Steven Cole comments on how this verb can be misinterpreted - Clearly, John wants us to know some things with assurance. He wants us to be solid and secure in our relationship with God. In our text, he wants us (1Jn 4:13-note) to “know that we abide in Him and He in us….” In 1Jn 4:12-note, John mentions God’s abiding in us. Then in 1Jn 4:13, 15, & 1Jn 4:16, he repeats the same truth in terms of mutual abiding, God in us and we in God. John wants to give us assurance of this mutual abiding relationship. While “abide” is John’s word for fellowship with God, it would be a mistake to think that only some believers enter into this abiding relationship, while other believers do not abide. To be sure, the abiding relationship grows and deepens over a lifetime. Those who have walked with Christ for decades enjoy closer fellowship with Him than those who are newer in their faith. But in John’s mind, every Christian abides in Christ and Christ in him. If you are not abiding in Him and He in you, then you are not saved. So when we talk about assurance of abiding, we are talking about assurance of salvation. John’s message here is…We can be assured that God abides in us and we in Him if we see His Spirit producing in us love for one another and confession of the truth about Jesus Christ. (1 John 4:12-16 Assurance of Abiding) (Bolding added)

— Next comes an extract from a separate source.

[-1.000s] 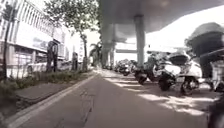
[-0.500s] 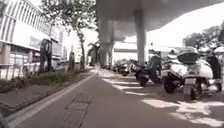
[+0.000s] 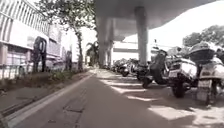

Wiersbe writes that abide "is used six times in 1John 4:12–16. It refers to our personal fellowship with Jesus Christ. To abide in Christ means to remain in spiritual oneness with Him, so that no sin comes between us. Because we are “born of God,” we have union with Christ; but it is only as we trust Him and obey His commandments that we have communion with Him. Much as a faithful husband and wife “abide in love” though they may be separated by miles, so a believer abides in God’s love. This abiding is made possible by the indwelling of the Holy Spirit (1John 4:13-note)." (Bible Exposition Commentary)

Earlier John wrote "whoever keeps His word, in him the love of God has truly been perfected. By this we know that we are in Him." (1Jn 2:5-note).

His love is perfected in us - This refers not to our love for God but His love for us (but see note by Vincent below). John is describing what happens to when believers love one another. As they do they grow toward the goal of godliness and Christ-likeness and His love for mankind. As the NET Note says "The love that comes from God, the love that He has for us, reaches perfection in our love for others, which is what God wants and what believers are commanded to do (see 1Jn 3:23b-note).

Vincent feels that “His love” is "not our love to Him, nor His love to us, but the love which is peculiarly His; which answers to His nature."

Piper on His love - The love that you have as a born again person is no mere imitation of the divine love. It is an experience of the divine love and an extension of that love to others.

Wuest on is perfected (Is brought to completion, is accomplished) - If saints have this agape love habitually for one another, that shows that this love which God is in His nature, has accomplished its purpose in their lives. It has made us loving and self-sacrificial in our characters. This love has been brought to its human fulness in the lives of the saints. The verb “is perfected” is perfect in tense, speaking of a past completed act having present results. (Word Studies from the Greek New Testament) (Bolding added)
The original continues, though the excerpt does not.